WORK REQUEST: From the entries below, gather each line containing the word "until".

┌──

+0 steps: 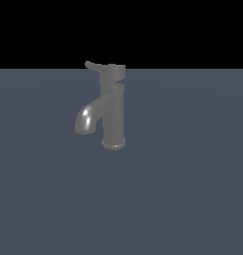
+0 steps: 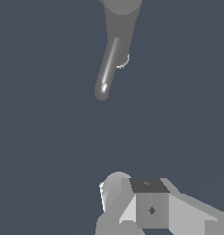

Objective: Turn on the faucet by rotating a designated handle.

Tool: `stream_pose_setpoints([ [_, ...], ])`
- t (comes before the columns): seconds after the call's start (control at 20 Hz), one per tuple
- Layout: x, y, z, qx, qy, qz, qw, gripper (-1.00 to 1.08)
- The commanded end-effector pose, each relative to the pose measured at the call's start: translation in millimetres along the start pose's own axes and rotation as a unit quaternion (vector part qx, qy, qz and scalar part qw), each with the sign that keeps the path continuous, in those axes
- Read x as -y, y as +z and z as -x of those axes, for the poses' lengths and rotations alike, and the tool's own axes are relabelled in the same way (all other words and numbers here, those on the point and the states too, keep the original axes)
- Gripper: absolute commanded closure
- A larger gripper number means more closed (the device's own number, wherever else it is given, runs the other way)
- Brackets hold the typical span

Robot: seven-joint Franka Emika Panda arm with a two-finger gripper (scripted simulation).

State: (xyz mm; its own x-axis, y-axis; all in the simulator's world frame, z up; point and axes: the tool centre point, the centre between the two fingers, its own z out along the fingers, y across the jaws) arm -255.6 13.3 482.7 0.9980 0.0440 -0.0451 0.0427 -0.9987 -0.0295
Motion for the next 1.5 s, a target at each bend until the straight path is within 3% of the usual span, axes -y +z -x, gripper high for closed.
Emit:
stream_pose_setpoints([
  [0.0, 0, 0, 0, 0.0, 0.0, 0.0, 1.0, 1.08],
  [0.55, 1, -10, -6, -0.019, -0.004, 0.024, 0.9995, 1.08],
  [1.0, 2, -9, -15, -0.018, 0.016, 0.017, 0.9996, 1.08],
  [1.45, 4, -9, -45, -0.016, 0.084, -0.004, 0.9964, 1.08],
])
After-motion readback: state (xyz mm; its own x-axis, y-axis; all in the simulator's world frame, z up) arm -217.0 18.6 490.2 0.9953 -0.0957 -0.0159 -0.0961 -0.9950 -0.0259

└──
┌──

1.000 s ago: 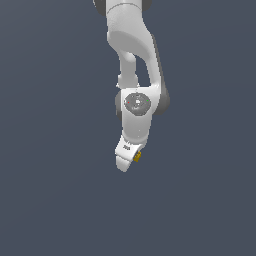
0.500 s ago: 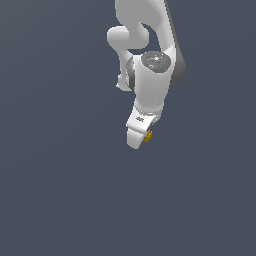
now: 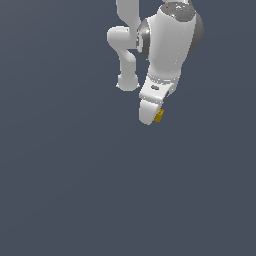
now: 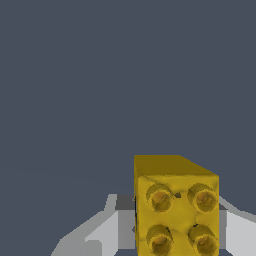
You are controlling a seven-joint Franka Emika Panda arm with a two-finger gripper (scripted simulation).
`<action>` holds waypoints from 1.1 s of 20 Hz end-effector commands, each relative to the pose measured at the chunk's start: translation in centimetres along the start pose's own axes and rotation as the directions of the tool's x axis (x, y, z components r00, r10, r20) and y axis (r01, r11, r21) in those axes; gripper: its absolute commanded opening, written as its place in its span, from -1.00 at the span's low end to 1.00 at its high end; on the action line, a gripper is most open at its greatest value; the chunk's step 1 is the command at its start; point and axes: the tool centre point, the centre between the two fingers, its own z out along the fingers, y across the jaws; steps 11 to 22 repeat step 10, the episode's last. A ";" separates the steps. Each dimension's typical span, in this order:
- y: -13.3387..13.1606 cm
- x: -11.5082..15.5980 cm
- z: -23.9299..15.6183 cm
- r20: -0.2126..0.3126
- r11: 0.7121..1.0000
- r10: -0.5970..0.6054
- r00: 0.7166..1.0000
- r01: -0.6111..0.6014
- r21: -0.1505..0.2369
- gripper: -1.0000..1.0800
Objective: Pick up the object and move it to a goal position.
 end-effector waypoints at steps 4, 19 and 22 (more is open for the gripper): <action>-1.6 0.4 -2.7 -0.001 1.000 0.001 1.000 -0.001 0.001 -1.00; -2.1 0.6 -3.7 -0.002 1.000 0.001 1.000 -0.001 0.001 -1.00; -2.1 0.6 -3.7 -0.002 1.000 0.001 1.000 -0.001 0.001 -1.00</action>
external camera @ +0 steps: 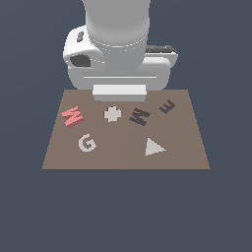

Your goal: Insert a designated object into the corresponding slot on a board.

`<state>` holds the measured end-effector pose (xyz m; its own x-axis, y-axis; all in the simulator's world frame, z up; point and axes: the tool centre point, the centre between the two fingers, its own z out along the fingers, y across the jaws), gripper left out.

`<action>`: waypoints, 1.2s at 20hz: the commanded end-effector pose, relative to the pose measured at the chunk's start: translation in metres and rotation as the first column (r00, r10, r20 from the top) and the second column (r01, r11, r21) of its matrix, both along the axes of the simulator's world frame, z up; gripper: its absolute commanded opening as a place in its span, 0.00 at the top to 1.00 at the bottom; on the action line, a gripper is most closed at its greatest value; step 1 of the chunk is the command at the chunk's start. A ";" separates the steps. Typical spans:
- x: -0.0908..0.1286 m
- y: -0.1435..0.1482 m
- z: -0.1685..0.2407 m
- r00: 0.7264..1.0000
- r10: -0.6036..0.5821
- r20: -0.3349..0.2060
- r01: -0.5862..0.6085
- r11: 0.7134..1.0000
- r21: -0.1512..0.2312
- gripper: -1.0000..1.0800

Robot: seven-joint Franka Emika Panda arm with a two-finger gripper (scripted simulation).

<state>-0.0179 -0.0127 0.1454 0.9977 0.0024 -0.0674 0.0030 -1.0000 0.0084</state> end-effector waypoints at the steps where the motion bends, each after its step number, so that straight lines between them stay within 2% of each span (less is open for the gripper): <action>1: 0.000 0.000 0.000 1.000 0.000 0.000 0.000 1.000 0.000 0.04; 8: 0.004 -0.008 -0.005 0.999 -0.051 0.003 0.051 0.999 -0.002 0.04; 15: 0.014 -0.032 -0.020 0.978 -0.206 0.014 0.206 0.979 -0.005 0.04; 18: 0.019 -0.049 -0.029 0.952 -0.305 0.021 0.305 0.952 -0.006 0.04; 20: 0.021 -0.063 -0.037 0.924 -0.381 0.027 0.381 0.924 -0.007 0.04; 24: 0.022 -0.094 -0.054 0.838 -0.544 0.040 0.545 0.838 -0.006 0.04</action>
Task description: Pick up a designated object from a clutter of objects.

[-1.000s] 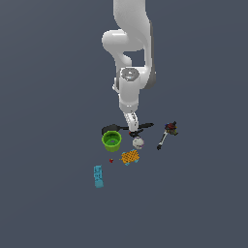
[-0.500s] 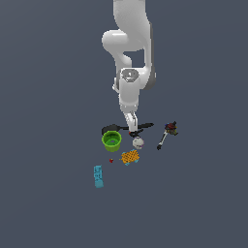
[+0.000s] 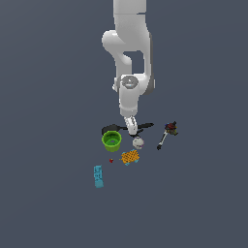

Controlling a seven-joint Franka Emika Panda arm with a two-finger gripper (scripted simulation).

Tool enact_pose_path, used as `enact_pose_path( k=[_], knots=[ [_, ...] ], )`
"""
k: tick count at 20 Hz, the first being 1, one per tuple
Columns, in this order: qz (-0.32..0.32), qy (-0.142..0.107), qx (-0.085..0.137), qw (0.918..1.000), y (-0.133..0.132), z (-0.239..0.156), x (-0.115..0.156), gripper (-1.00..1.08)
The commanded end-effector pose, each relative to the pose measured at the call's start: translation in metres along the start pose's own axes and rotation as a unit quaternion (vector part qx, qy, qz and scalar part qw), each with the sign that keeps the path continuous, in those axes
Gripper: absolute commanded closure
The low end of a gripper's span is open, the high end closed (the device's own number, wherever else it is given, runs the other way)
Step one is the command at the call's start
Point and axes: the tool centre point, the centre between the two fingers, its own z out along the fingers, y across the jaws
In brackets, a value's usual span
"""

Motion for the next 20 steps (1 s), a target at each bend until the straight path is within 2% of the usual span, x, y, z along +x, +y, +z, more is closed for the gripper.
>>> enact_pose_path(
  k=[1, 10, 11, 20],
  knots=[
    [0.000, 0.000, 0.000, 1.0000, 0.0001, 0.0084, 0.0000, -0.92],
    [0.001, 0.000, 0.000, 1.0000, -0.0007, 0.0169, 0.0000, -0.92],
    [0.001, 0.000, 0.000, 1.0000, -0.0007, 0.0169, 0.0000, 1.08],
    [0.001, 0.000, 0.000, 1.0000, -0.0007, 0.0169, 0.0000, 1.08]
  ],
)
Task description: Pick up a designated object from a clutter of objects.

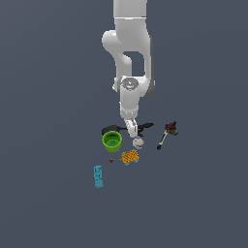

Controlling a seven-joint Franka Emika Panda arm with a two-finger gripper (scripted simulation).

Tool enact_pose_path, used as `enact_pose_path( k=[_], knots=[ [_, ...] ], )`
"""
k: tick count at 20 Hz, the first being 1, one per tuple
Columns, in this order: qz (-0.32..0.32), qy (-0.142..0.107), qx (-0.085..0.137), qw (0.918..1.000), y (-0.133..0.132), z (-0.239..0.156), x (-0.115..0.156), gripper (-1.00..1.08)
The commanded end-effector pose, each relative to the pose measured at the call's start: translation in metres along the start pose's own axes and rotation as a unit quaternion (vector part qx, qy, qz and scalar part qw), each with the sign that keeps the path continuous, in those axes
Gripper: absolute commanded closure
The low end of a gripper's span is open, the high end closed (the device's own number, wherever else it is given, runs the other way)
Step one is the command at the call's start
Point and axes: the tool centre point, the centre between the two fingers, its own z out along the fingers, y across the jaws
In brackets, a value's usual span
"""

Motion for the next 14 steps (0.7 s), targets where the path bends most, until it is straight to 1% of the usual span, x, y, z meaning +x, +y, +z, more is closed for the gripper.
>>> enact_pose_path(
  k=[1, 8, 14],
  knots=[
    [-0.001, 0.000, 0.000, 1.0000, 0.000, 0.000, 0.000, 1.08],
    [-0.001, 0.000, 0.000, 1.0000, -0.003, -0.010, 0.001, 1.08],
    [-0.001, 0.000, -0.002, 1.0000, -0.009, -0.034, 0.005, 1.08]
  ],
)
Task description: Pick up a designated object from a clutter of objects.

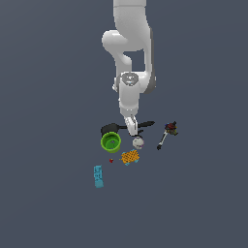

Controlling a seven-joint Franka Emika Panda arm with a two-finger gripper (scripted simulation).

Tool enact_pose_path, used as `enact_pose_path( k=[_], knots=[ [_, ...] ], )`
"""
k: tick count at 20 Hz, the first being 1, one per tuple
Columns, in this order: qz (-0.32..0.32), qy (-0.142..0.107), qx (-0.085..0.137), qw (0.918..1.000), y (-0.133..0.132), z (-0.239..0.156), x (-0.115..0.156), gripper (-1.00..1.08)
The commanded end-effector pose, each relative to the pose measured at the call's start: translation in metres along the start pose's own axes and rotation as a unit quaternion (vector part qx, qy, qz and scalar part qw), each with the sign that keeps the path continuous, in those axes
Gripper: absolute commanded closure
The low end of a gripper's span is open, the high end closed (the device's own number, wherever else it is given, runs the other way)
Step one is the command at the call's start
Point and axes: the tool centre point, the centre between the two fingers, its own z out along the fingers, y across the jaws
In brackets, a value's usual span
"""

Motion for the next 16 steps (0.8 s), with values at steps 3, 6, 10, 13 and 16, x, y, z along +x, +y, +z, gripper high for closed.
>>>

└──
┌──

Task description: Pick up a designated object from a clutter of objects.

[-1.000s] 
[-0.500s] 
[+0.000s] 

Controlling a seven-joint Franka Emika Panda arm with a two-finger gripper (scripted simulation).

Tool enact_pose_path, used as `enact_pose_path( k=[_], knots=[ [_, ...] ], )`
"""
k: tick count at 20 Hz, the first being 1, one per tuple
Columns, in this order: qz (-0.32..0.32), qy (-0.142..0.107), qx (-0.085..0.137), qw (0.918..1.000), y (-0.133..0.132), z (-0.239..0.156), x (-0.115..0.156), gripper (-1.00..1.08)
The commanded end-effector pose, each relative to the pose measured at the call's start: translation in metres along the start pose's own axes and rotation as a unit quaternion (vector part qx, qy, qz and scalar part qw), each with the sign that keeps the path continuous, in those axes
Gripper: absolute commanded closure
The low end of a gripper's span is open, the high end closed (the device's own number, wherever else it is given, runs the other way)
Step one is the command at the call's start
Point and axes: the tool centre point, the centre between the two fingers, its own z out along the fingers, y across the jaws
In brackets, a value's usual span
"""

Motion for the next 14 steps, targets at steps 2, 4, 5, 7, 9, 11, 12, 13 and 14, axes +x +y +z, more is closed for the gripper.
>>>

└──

ANSWER FOR THE TASK:
Motion for the next 1.5 s, a target at each bend until the straight path is within 3% of the usual span, axes -y +z -x, gripper high for closed.
Motion for the next 20 steps (1 s), a target at each bend until the straight path is within 2% of the usual span, x, y, z along +x, +y, +z, more is closed for the gripper.
Motion for the next 14 steps (0.7 s), targets where the path bends most, until it is straight to 1% of the usual span, x, y, z meaning +x, +y, +z, more is closed for the gripper.

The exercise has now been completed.